Tant que la fenêtre fut éclairée, Michel resta en contemplation ; mais enfin la lumière s’éteignit. Alors le jeune homme quitta les Montfordes, et se remit en route en continuant son rêve et si bien absorbé qu’il oublia de prendre le sentier qui mène au Fori, et se trouva bientôt, à son grand étonnement, sur les bords du Todeure. Ce ruisseau charmant arrose de délicieuses prairies qui s’épanouissent ça et là au milieu de la forêt, des rochers magnifiques au pied desquels sont de mystérieuses retraites où il semble que nul n’a pénétré avant vous. Les fleurs abondent sur ses rives ; presque en toute saison, et à peine les dernières pervenches ont-elles disparu, les nivéoles s’abattent de toutes parts sur la forêt, suivies promptement, et dès la fin de février, de l’innombrable essaim des scilles, des anémones, des primevères, des pseudo-narcisses et des daphnés aux puissantes senteurs. Mais ce qui double le charme de ce vallon, c’est qu’on y est en pleine solitude et comme à vingt lieues de tout travail et de tout souffle humains, te Todeure n’a en effet sur ses bords ni village ni métairie, pas même un seul moulin, et, sauf les jours où les arbres tombent sous la hache du bûcheron, on n’y entend d’autre bruit que celui des eaux courantes et le caquetage joyeux des oiseaux qui pullulent sous ces ombrages, où rien ne les trouble jamais.
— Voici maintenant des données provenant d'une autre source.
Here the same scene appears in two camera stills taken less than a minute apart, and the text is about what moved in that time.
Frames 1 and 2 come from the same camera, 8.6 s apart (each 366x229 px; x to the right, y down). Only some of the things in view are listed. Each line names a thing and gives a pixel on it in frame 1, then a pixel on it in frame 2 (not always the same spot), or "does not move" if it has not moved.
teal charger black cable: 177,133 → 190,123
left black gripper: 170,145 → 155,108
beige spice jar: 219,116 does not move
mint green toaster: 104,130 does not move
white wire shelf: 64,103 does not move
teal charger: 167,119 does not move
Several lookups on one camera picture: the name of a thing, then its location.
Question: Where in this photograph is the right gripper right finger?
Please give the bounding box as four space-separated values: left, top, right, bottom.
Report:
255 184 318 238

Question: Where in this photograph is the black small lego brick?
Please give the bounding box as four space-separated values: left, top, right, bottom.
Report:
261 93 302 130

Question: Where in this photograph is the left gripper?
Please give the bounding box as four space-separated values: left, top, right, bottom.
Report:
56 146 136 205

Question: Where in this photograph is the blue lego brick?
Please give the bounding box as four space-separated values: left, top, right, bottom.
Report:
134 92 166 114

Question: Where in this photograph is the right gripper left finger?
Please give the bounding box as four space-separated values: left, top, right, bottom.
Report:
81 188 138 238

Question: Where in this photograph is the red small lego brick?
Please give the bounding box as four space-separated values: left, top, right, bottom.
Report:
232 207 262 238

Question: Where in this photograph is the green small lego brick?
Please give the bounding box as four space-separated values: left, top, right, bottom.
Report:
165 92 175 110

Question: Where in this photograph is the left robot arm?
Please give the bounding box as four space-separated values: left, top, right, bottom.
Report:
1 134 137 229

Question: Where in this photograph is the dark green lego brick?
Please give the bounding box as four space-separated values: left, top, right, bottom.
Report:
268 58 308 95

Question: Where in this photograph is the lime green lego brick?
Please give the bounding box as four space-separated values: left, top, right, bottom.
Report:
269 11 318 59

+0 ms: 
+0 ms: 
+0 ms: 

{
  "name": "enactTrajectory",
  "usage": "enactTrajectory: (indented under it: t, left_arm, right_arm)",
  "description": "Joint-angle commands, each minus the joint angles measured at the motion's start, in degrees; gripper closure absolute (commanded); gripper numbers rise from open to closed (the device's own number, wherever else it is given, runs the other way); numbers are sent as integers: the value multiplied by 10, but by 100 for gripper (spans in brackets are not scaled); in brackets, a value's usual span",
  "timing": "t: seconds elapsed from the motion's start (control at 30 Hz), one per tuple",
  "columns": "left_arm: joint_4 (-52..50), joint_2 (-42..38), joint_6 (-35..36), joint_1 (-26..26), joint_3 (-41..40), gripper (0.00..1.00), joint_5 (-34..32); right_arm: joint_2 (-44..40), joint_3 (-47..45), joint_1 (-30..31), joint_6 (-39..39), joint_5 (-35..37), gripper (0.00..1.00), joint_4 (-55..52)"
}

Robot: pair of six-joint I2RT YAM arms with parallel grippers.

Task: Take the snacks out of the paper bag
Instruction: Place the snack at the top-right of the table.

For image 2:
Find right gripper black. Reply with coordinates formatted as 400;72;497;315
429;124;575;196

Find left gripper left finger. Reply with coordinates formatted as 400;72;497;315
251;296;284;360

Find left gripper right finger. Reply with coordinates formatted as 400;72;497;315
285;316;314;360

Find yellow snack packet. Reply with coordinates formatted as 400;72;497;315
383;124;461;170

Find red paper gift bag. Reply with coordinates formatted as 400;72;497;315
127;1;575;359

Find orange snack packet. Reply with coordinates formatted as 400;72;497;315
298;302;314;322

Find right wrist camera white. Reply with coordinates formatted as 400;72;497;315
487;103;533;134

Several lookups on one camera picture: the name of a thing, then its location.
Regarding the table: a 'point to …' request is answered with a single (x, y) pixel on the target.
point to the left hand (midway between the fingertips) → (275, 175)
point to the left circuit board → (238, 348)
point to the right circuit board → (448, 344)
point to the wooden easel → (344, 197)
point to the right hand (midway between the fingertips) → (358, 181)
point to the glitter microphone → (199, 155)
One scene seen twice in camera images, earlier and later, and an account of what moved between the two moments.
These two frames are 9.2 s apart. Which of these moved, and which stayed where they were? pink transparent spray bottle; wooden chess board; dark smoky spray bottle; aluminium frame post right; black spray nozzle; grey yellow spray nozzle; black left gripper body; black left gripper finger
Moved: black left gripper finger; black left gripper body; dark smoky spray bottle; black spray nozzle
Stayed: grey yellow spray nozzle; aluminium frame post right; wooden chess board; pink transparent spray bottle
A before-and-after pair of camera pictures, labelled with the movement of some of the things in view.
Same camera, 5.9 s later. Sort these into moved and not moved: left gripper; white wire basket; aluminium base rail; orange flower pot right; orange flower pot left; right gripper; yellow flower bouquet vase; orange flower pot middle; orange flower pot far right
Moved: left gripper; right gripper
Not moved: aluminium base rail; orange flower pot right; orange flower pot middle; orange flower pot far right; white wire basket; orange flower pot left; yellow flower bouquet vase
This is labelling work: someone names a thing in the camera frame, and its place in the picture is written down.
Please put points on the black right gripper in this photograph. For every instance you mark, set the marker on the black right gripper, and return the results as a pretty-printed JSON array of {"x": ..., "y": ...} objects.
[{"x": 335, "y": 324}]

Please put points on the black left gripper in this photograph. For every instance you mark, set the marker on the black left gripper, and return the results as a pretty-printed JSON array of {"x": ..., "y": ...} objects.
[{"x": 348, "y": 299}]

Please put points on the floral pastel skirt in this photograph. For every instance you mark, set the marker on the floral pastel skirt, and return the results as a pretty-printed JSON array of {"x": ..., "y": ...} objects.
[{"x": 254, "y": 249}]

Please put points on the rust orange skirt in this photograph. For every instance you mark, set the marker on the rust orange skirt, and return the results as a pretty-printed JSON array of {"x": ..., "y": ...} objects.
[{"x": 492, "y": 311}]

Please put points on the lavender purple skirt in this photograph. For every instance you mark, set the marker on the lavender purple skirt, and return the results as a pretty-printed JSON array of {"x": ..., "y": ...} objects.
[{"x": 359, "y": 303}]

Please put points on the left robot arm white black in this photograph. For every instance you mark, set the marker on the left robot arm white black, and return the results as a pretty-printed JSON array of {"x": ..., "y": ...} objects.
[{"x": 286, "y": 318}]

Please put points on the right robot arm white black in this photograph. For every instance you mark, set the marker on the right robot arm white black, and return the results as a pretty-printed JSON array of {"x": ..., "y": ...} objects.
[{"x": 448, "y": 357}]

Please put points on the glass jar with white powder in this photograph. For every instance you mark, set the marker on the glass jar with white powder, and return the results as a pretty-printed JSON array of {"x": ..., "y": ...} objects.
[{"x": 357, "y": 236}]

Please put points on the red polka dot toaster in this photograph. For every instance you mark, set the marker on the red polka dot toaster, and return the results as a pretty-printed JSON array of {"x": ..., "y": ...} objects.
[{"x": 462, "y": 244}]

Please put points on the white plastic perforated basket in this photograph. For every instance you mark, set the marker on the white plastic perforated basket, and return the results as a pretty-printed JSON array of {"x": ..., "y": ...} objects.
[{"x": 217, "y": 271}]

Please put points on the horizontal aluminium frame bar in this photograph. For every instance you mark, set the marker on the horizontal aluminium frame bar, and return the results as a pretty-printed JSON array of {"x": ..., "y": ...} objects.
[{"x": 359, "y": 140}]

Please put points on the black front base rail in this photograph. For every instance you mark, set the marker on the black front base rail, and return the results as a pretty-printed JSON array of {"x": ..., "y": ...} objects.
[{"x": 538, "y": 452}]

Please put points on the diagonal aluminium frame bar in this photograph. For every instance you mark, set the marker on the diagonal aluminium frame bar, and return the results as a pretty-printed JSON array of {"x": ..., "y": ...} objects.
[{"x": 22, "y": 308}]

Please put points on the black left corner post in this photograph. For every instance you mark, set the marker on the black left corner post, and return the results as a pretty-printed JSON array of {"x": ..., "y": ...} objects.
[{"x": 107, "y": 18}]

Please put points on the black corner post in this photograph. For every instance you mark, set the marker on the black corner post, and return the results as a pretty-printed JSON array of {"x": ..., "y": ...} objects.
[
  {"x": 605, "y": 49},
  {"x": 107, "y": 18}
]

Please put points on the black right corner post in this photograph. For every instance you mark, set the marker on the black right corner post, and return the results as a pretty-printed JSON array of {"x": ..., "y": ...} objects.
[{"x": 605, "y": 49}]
Le cours du Todeure est de trois lieues à peine. Au milieu de sa course, le ruisseau tombe d’une hauteur d’environ soixante pieds et forme la charmante cascade du Gour-de-Conches, nom peu harmonieux, tout latin cependant[5]. Imaginez dans un rocher en fer-à-cheval trois étages de bassins circulaires et le Todeure qui s’épanche doucement d’une de ces conques dans l’autre. Un léger pont de bois court sur le bassin supérieur et, vu d’en bas, produit un charmant effet. Le rocher est tout chargé de mousses et d’arbustes qui croissent dans les moindres fissures. Ce pont aérien tout enguirlandé de feuillage grimpant, ces trois bassins superposés en quelque sorte, ce ruban d’eau argentée qui glisse paresseusement contre la paroi de la roche, la légère musique des eaux, les grands arbres qui du sommet du rocher se penchent à l’envi comme pour avoir, eux aussi, leur part de cette curieuse et aimable scène de la nature, tout cela forme un spectacle empreint d’une sorte de grâce sauvage et en même temps charmante.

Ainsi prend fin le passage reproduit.